The Export Processing Zones Authority (EPZA) oversees the incentive packages that are awarded to businesses. Investment incentives in the EPZs offer the following exemptions: corporate taxes for a period of 10 years; duties on capital goods and raw materials; VAT payment on utility services and construction materials; withholding taxes on rent, dividends, and interests; and exemption from pre-shipment or destination inspection requirements. Investment in SEZs offers similar incentives but it does not include a 10-year exemption from corporate taxes. Currently there are six SEZ industrial parks and 52 stand-alone EPZ factories. Twenty regions have earmarked areas between 500 to 9,000 hectares specifically for EPZ/SEZ.

Limits on Foreign Control

Foreign investors generally receive domestic treatment in Tanzania but limits still exist in a number of sectors. TIC continues to improve investment facilitation services by providing joint venture opportunities between local and foreign investors. Despite improvements in recent years, investment challenges remain. The Tourism Act of 2008 bars foreign companies from engaging in mountain guiding activities and only Tanzanian citizens can operate travel agencies, car rental services, or engage in tour guide activities. The 2010 Mining Act gave the Minister of Energy and Minerals discretion to require foreign mining companies to give the government an ownership share in order to receive a Mining Development Agreement. The Electronic and Postal Communications Act of 2009 made it mandatory for telecommunications companies to list on the Dar es Salaam Stock Exchange (DSE). Though enforcement has not begun yet, the Ministry of Communication, Science, and Technology said in early 2015 that all such companies will be listed on the DSE by the end of the year. The law also requires at least 35 percent local ownership of a company. Telecommunications companies are opposed to the proposal, arguing that the poor performance of the DSE could undervalue their shares. There is concern that these types of laws could set a precedent that could deter foreign ownership in other sectors.

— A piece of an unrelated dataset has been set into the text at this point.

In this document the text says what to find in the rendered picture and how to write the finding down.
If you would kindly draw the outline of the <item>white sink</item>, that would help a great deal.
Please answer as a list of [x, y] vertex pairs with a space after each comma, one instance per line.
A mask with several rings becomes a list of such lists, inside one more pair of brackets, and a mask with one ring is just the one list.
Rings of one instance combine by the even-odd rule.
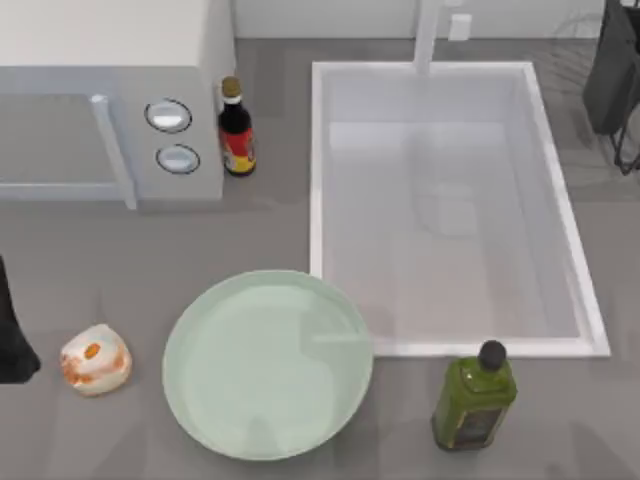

The 2014 Capital Markets and Securities (Foreign Investors) Regulations allow foreign investors to purchase equities and corporate debt listed on the DSE without limitations. The Regulations also open up government issued securities to purchase by investors from within the East African Community (Burundi, Kenya, Rwanda, Tanzania, and Uganda) with total foreign ownership limited to 40 percent. However, there is uncertainty as to whether the implementation of the new rules regarding equities and corporate debt has occurred, as the DSE has indicated it is still operating under previous regulations which limit foreign investment to 5 percent for a company and 60 percent aggregate in any one company listed.

Privatization Program

Tanzania is still in the process of transitioning to a more liberalized market economy. The government retains a dominant presence in telecommunications, banking, energy, and mining. The GOT has sought foreign investors to manage formerly state-run companies in public-private partnerships, but successful privatizations have been rare. Though there is an official privatization program, bidding criteria are not always clear and transparent. In 2009-10 the GOT took back its control of formerly privatized Tanzania Railways Limited, General Tyre, and Kilimanjaro International Airport based on mismanagement.

Screening of FDI

TIC does not follow specific screening criteria but considers factors such as; foreign exchange generation, import substitution, employment creation, linkages to the local economy, technology transfer, and expansion of production of goods and services. Currently, companies are not required to disclose proprietary information or meet standard fair competition practices in order to be approved. Projects with all required documents submitted are for the most part accepted.

Competition Law

The GOT passed the Fair Competition Act of 2003 to promote and protect effective competition in trade and commerce and to protect consumers from unfair and misleading market conduct. The Fair Competition Commission (FCC), established under the Act, is an independent government body mandated to intervene, as necessary, to prevent significant market dominance, price fixing, and extortion of monopoly rent to the detriment of the consumer, and market instability in the country. The FCC deals with all issues of anti-competitive conduct and has the authority to restrict mergers and acquisitions if the outcome is likely to create dominance in the market or lead to uncompetitive behavior.

Investment Trends

According to UNCTAD’s 2014 World Investment Report, Tanzania attracted USD 1.87 billion of FDI inflows in 2013, outstripping the traditional FDI destinations in East Africa, including Kenya, which only managed to attract USD 514 million. Tanzania has a total USD 12.72 billion of FDI stock, a significant increase from USD 620 million in 1995.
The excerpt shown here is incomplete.